Finding skilled trade professionals who understand the different variables of assembling modular construction on site can be a pain point too. "Getting the subcontractors who really understand what it is we're building has been a challenge," Moayed says. "I've got 118 units, and 200-some modular units, which translates into more than a thousand mechanical, electrical, and plumbing chases. If you don't do it efficiently the first time, you multiply your mistakes by 1,000."
On top of that, there's the fact that in order for modular to pencil out, you have to reach certain economies of scale. That was certainly the case for Marcus Toconita, partner at Philadelphia-based Callahan Ward Cos., when he ran the numbers for a recent infill project.
"We haven't priced out anything on the scale of a 200-unit building, but when we looked at it on the scale of a 10- or 20-unit building, modular didn't make sense for us," Toconita says. "We both develop and manage the construction of our projects, so our costs can be lower than other developers who hire a general contractor to do their build."

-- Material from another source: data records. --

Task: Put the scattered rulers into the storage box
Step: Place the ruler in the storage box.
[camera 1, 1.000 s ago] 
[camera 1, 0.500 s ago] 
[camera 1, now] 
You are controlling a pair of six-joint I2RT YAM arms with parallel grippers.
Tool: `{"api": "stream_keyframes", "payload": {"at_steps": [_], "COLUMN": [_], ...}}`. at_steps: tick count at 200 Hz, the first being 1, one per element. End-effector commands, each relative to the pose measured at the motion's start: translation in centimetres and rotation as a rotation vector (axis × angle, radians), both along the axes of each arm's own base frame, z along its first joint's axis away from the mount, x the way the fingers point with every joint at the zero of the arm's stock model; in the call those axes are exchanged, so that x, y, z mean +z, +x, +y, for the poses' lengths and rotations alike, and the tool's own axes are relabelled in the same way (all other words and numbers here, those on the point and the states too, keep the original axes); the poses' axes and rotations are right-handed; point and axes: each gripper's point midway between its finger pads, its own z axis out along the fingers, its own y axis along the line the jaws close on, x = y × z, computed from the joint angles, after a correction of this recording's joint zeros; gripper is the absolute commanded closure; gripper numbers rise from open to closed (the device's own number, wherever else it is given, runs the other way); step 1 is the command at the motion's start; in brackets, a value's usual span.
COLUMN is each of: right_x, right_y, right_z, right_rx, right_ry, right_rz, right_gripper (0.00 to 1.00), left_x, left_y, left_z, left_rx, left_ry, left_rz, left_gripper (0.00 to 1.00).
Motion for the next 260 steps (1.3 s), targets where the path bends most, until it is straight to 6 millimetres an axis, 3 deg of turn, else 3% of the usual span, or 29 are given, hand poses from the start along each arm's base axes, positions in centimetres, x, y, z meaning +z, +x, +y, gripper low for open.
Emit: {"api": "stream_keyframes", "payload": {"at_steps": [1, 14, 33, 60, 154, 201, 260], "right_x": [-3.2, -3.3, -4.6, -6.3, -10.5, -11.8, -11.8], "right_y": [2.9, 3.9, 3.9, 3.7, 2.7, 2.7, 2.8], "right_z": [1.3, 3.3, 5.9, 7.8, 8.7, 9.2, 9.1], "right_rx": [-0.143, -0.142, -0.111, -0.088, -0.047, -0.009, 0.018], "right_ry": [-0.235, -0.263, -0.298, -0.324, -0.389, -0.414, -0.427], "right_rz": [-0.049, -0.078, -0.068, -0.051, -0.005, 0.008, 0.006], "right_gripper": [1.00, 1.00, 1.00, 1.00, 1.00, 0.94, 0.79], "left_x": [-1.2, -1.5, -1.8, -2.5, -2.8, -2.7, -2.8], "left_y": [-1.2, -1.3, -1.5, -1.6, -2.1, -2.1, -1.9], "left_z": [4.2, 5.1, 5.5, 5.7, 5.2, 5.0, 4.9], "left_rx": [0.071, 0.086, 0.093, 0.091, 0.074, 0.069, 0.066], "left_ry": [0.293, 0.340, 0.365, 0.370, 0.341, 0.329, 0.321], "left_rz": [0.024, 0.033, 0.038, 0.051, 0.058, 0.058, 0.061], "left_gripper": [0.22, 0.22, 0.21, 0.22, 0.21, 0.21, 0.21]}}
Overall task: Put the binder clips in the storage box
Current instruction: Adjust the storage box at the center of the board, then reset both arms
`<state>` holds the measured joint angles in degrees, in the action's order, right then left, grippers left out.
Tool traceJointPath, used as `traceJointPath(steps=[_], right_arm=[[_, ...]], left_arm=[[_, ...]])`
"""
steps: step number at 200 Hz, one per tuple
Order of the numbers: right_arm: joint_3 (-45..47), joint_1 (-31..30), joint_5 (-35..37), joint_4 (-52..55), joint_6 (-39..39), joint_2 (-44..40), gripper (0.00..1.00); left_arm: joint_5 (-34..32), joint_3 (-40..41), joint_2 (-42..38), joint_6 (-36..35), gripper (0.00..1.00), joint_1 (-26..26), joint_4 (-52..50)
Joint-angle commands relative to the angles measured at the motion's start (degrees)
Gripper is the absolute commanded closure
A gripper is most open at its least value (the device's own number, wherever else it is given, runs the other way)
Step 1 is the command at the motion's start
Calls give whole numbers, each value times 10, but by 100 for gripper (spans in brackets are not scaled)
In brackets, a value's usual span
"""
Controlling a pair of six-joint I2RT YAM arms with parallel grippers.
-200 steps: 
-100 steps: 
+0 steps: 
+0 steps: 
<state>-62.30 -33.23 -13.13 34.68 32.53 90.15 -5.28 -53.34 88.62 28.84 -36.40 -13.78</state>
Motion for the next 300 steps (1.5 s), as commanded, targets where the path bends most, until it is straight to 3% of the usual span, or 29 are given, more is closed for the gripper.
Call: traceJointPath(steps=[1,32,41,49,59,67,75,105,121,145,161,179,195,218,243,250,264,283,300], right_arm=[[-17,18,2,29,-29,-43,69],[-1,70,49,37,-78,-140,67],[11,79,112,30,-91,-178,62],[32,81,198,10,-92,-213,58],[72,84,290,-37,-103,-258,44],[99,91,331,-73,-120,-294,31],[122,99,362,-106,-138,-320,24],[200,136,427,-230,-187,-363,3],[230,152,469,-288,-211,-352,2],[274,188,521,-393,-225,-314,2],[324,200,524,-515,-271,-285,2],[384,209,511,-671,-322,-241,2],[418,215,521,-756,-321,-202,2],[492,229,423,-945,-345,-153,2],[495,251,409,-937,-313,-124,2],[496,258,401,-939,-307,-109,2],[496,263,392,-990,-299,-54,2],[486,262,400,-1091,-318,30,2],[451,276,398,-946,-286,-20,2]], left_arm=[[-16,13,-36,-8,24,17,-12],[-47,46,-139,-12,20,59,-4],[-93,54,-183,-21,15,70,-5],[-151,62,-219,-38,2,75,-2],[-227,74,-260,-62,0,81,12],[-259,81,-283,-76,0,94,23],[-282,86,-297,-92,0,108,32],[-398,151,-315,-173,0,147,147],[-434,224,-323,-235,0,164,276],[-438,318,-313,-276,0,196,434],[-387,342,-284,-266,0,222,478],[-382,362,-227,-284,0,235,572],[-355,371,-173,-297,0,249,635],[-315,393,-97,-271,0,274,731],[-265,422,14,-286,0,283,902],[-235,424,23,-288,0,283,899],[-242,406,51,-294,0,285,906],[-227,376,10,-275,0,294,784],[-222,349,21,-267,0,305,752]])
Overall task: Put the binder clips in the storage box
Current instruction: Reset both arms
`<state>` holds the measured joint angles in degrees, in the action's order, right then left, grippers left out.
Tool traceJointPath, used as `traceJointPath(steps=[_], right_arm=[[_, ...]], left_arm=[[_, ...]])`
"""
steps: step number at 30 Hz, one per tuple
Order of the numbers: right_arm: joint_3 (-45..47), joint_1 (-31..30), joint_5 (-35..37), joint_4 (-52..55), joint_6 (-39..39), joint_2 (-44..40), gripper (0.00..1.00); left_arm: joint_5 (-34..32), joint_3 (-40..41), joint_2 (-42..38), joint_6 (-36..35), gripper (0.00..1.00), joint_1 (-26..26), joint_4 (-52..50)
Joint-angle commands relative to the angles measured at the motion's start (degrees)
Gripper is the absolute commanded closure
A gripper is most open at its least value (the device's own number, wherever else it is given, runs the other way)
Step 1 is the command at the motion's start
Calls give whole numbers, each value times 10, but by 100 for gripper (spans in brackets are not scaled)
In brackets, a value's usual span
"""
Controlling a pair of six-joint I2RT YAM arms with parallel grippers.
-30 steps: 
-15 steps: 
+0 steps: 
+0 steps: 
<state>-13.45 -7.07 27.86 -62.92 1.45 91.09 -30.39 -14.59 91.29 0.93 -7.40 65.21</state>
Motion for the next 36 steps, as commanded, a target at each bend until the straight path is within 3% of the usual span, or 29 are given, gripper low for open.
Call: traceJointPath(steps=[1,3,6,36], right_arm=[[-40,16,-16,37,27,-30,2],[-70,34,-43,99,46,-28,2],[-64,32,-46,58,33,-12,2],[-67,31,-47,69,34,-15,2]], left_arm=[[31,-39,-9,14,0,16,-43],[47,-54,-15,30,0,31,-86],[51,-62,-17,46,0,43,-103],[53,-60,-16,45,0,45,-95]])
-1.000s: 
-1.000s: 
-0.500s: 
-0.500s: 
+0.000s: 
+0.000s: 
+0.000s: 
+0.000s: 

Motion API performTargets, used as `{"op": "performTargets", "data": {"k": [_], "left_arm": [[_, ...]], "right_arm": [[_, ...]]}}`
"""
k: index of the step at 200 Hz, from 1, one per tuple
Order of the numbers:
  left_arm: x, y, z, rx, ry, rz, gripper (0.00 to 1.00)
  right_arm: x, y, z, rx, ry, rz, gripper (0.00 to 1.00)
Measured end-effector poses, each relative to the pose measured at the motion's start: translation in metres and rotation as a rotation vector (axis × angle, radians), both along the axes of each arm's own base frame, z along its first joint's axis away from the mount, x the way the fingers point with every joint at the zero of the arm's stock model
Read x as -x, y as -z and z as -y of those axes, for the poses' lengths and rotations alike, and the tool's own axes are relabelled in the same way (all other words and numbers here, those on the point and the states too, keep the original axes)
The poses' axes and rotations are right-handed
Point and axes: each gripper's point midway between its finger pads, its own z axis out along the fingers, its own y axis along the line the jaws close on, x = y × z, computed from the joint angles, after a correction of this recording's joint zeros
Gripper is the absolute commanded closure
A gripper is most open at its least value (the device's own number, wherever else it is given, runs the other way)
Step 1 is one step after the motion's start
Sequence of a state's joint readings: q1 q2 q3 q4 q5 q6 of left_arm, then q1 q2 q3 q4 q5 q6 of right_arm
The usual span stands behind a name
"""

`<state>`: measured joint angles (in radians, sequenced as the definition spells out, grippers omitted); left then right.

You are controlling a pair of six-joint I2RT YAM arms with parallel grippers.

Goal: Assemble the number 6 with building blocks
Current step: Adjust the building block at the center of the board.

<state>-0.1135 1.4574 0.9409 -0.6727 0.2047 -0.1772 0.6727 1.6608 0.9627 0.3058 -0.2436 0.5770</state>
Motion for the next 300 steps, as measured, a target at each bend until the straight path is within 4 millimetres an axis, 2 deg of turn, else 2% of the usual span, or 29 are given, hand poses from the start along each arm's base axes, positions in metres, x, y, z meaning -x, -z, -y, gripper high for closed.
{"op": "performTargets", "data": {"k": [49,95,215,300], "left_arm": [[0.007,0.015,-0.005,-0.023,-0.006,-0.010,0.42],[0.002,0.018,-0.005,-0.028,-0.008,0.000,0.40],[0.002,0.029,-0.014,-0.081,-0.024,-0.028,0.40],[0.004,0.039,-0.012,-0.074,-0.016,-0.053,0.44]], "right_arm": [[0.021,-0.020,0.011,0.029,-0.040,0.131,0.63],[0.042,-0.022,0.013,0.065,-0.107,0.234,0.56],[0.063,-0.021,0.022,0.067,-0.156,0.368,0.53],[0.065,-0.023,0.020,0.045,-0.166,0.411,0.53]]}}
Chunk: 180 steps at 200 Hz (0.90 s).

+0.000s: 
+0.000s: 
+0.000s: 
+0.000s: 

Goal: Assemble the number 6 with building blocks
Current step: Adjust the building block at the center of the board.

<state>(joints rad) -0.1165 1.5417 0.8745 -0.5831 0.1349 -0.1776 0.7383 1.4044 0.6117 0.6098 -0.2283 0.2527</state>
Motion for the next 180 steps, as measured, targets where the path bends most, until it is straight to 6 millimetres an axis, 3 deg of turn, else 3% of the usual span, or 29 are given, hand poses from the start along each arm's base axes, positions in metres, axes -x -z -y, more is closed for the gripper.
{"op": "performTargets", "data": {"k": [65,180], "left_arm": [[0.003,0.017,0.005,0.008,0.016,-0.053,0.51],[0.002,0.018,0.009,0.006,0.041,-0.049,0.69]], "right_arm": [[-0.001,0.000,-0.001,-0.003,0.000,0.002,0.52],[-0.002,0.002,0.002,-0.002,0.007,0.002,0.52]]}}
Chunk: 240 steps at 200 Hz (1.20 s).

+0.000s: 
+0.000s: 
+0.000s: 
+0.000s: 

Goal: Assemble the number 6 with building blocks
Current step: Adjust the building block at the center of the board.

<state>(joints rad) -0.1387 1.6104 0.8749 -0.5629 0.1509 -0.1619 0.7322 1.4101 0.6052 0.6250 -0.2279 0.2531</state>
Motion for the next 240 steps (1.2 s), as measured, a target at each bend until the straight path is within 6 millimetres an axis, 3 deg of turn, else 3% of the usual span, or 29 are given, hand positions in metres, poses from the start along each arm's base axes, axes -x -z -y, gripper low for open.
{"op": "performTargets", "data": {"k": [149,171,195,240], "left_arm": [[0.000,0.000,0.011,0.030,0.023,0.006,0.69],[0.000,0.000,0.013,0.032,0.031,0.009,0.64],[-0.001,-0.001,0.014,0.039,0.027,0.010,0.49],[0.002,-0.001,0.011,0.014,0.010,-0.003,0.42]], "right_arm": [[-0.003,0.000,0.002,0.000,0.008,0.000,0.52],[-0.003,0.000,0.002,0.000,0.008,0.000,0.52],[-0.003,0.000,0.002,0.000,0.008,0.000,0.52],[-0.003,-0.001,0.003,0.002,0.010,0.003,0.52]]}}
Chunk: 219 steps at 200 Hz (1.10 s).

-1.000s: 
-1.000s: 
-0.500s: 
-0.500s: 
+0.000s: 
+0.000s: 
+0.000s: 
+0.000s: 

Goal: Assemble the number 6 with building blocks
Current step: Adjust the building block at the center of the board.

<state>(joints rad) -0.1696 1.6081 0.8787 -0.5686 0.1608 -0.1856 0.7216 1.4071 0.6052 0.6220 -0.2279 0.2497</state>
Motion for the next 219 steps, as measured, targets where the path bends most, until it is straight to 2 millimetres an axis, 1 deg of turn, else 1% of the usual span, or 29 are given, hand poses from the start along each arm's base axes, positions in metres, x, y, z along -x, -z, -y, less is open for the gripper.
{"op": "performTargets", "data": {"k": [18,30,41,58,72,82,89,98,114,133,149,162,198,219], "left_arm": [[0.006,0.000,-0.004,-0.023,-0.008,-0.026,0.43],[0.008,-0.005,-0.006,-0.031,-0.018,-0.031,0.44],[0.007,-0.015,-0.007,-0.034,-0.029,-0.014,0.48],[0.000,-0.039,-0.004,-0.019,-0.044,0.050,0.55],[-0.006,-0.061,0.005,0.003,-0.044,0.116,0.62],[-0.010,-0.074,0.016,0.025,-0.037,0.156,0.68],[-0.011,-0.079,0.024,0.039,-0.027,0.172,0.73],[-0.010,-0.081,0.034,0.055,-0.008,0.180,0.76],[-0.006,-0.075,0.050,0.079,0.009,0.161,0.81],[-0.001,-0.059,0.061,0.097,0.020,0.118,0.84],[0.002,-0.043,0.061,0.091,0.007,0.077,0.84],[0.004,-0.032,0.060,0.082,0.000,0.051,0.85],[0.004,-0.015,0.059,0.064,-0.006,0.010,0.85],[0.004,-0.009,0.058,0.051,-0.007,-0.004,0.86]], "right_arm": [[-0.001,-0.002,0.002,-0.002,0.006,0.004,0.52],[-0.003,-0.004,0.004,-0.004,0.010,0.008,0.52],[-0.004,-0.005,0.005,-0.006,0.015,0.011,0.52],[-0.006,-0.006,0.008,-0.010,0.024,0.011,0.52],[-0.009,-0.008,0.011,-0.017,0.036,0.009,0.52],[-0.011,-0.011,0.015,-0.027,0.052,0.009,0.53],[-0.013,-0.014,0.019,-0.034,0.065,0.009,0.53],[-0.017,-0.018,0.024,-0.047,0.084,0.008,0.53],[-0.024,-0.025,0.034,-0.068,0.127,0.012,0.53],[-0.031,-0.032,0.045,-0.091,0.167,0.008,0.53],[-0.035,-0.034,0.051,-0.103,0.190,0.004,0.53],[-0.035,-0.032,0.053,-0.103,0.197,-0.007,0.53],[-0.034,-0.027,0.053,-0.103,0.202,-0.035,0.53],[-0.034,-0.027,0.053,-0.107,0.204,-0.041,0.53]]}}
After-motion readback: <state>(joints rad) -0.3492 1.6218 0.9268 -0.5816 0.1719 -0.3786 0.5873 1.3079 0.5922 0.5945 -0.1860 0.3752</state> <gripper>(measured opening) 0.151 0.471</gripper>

Petr Vancura, director of communications at New York–based engineering and architectural firm Gilsanz Murray Steficek, deconstructs modular's break-even point thusly: "In order to offset the higher setup, material, and transportation costs, modular projects work best with a single design prototype," he says. "Then, once you've got that single prototype, you have to have enough units to get the per-unit cost down and achieve economies of scale. You need a higher number of units for the project to remain economically feasible."
And yet, while modular's challenges go far beyond what's inside the box, its benefits are many, including reduced cycle time, increased production control, lower labor costs, and, ultimately, a quicker time to market.
With an increasing number of developers starting to look at modular technology for multifamily, and pressure mounting to build at a quicker pace and start collecting rents as the cycle matures, don't be surprised if a bunch of big boxes start stacking up in a market near you.